Oggi, nel solco delle consuetidini, il momento conviviale – anche fra una battuta e l’altra -, registra la comunanza fra i vari attori nella sceneggiatura della braccata. E soprattutto la cena di fine stagione, allargata a famiglie amici e autorità, rappresenta la massima sintesi dei valori sociali che la caccia da sempre esprime.

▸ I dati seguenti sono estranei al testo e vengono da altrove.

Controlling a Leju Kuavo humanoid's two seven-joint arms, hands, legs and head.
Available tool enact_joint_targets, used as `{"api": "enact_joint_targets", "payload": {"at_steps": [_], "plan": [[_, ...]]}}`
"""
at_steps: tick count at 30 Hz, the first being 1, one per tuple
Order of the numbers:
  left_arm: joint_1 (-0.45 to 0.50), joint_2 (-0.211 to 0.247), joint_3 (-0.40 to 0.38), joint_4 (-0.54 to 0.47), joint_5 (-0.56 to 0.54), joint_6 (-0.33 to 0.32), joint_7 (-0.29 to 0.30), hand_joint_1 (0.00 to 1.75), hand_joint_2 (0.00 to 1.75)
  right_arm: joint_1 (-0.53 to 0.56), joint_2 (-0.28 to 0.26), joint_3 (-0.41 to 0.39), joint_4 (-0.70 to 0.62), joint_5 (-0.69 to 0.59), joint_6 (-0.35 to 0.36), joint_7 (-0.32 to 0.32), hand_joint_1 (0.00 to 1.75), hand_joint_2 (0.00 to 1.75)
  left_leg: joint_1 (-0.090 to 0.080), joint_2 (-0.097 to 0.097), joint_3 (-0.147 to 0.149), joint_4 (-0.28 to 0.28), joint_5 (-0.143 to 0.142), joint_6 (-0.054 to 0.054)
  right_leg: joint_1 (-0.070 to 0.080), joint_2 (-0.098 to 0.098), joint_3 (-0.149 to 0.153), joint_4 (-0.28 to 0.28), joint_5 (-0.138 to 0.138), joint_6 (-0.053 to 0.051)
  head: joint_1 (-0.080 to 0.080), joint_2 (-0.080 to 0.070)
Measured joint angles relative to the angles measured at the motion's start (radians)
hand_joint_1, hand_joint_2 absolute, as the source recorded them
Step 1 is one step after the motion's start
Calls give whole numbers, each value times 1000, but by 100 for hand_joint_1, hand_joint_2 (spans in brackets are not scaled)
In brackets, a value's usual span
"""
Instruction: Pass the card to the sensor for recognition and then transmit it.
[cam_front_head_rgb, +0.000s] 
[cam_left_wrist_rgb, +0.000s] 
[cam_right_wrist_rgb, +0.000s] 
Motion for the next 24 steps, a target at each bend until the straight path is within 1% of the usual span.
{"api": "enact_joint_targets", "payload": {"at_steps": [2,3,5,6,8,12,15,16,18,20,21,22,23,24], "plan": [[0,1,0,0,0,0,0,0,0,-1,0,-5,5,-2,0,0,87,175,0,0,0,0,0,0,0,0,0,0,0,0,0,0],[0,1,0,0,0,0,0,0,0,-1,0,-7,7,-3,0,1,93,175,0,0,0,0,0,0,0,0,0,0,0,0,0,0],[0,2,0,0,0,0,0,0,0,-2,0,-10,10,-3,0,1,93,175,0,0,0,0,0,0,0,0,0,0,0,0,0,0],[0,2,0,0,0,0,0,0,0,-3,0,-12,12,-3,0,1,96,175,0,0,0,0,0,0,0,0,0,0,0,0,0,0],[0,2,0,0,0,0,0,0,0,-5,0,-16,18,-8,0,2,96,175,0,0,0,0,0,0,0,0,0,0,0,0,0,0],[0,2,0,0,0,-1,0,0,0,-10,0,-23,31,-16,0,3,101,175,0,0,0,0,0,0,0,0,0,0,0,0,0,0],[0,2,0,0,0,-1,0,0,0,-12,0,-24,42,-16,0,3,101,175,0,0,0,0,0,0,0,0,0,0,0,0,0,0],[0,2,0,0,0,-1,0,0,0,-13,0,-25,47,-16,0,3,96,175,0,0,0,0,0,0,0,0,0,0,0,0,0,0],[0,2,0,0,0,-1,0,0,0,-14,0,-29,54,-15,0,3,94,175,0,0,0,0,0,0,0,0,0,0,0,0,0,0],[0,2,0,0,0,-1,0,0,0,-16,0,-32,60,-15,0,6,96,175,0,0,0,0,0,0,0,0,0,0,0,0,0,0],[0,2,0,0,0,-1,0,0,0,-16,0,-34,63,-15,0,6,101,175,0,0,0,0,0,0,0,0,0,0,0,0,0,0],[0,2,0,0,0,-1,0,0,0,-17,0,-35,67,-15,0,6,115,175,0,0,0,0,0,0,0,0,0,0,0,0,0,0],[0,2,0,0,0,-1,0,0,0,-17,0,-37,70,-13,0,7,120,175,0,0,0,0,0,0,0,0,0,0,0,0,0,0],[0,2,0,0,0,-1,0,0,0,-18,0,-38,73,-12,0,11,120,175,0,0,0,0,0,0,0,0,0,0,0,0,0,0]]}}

Oggi, fortunatamente, grazie a queste sollecitazioni ancestrali, i nostri cacciatori ripropongono anche spunti di solidarietà, collegati al consumo della carne di selvaggina. Mi viene in mente - uno fra tanti - Giovanni Persona, vicepresidente dei migratoristi italiani, che tutti gli anni raccoglie selvaggina fra i cacciatori del suo paese e in accordo con sindaco e parroco organizza una grande cena, a cui insieme ai cacciatori partecipano come ospiti d’onore gli anziani i poveri e i bisognosi della comunità. E così fanno tanti e tanti dirigenti delle nostre organizzazioni venatorie. Senza contare gli esempi di solidarietà conviviale (tipo:Aggiungi un posto a tavola), che ognuno di noi, senza tanto chiasso, ogni giorno celebra nel suo piccolo. Pensate se di questi infiniti piccoli atti amicali, coordinati, organizzati, contestualizzati, se ne facesse occasione per dimostrare come la caccia è una delle ultime vere sincere opportunità di dimostrare che siamo ancora uomini. Ovvero esseri viventi, depositari - sempre più in solitudine – della residua umanità della specie.
Che ne dite? Non sarebbe bello?
PS
In questi giorni di letizia cristiana, sono stato a far visita al mio amico B., relegato in una cameretta d’ospedale, a tu per tu con la sofferenza. Ho cercato di alleviare minimamente le sue pene, ricordando altri momenti, di piacevoli ozii venatori e soprattutto di convivialità, nella sua casa fraternamente accogliente, sempre aperta agli amici, intorno a una tavola perennemente imbandita, spesso arricchita di veri e propri trionfi di beccacce.
Alla sera, con M., sono stato a trovare un altro amico, Giovanni Franceschi, raffinato esteta della caccia, della pesca e della buona tavola, che –anche lui – trova piacere nel circondarsi di amici intorno a una tavola che sprigiona gioie culinarie uniche ed esclusive. Nella sua semplice casetta in gronda di padule, con le spalle rivolte alla dolce fiamma del focolare, abbiamo conversato amabilmente delle nostre cacce, di antichi voli di bozzoletti, dei tordi della Maremma, della gente che la pensa come noi. Il pasticcio di alzavola era sublime (G.I.).